= Co-fermentation =

Wine making process

Co-fermentation is the practice in winemaking of fermenting two or more fruits at the same time when producing a wine. This differs from the more common practice of blending separate wine components into a cuvée after fermentation. While co-fermentation in principle could be practiced for any mixture of grape varieties or other fruits, it is today more common for red wines produced from a mixture of red grape varieties and a smaller proportion of white grape varieties.

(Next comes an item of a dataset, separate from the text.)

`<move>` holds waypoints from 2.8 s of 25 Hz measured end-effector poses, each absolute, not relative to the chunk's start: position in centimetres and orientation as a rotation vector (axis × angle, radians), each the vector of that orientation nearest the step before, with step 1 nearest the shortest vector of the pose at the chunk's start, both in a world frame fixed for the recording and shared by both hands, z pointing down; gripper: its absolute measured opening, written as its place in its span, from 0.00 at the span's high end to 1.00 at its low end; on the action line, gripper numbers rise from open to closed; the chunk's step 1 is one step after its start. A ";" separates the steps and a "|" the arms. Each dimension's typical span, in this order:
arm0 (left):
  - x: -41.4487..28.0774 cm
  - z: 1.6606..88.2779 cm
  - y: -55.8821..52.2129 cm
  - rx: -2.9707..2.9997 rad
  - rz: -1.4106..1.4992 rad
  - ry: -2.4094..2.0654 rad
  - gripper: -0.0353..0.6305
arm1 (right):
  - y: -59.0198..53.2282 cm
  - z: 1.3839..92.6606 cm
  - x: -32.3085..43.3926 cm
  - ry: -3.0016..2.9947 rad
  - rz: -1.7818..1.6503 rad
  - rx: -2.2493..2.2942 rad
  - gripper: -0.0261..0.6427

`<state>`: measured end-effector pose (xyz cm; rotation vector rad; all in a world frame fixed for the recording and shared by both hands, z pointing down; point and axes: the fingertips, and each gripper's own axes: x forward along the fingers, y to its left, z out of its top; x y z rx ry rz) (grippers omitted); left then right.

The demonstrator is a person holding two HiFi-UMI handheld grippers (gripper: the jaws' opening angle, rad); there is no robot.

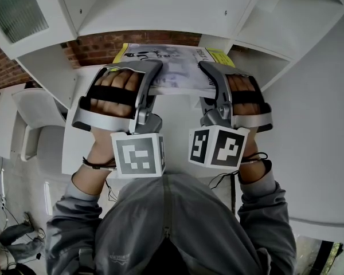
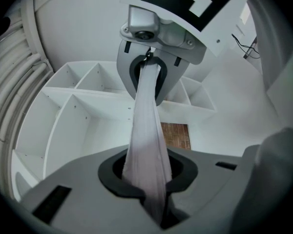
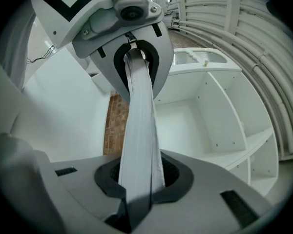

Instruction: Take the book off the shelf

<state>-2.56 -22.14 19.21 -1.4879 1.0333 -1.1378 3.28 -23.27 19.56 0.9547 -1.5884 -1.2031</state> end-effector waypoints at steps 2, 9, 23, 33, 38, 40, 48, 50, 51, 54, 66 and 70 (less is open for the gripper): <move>-2.6 20.5 -22.2 -1.518 -1.154 1.021 0.84 | -23.3 20.6 3.2 -1.599 -1.183 0.943 0.84; -2.7 23.8 -21.9 -1.555 -1.206 0.986 0.84 | -23.0 24.3 3.2 -1.641 -1.109 0.898 0.84; -3.8 31.2 -21.8 -1.693 -1.315 0.903 0.84 | -22.7 31.9 2.1 -1.709 -0.945 0.779 0.84; -4.1 38.1 -21.4 -1.821 -1.397 0.843 0.84 | -22.3 38.8 1.6 -1.750 -0.822 0.699 0.84; -4.4 40.8 -21.5 -1.851 -1.429 0.814 0.83 | -22.3 41.7 1.4 -1.768 -0.784 0.662 0.84; -4.4 41.8 -21.4 -1.874 -1.443 0.799 0.83 | -22.2 42.8 1.3 -1.772 -0.751 0.645 0.84; -4.5 45.4 -21.4 -1.946 -1.483 0.765 0.83 | -22.1 46.4 1.2 -1.780 -0.679 0.587 0.84; -4.6 46.5 -21.5 -1.943 -1.505 0.751 0.83 | -22.1 47.5 1.3 -1.786 -0.652 0.572 0.84; -4.6 47.2 -21.5 -1.950 -1.514 0.746 0.83 | -22.1 48.1 1.3 -1.789 -0.640 0.564 0.84; -4.4 49.1 -21.2 -1.978 -1.541 0.733 0.83 | -21.9 49.8 1.5 -1.797 -0.617 0.538 0.84; -4.3 54.2 -20.8 -2.060 -1.602 0.669 0.83 | -21.4 55.0 1.5 -1.811 -0.517 0.464 0.84; -4.0 55.4 -20.4 -2.117 -1.605 0.654 0.83 | -20.9 56.4 1.6 -1.809 -0.483 0.441 0.84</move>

Co-fermentation is an old practice going back to the now uncommon practice of having field blends (mixed plantations of varieties) in vineyards, and the previous practice in some regions (such as Rioja and Tuscany) of using a small proportion of white grapes to "soften" some red wines which tended to have harsh tannins when produced with the winemaking methods of the time. It is believed that the practice may also have been adopted because it was found empirically to give deeper and better colour to wines, which is due to improved co-pigmentation resulting from some components in white grapes.

==Use today==
The only classical Old World wine region where co-fermentation is still widely practiced is now the Côte-Rôtie appellation of northern Rhône, while the use of white varieties in red Rioja and Tuscany wine has more or less disappeared. In Côte-Rôtie, the red variety Syrah and the aromatic white variety Viognier (up to 20% is allowed, but 5–10% is more common) must be co-fermented, if Viognier is used. The reason why Viognier has been kept in Côte-Rôtie (while for example the white grapes Marsanne and Roussanne are hardly found any more in red Hermitage or other red Rhône wines where they are allowed) is that it adds signature floral aromas to the wines. The popularity of Côte-Rôtie has led to New World interpretations of this blend, most notably Australian Shiraz-Viognier blends, which are also produced by co-fermentation.

The reason why co-fermentation is not more widely practiced is that it "locks in" a certain blend already at the start of the fermentation, which gives the winemaker less possibility to adjust the blend after fermentation.

Co-fermentation is also performed in situations where field blend varietals are indistinguishable from each other, thus necessitating co-fermentation.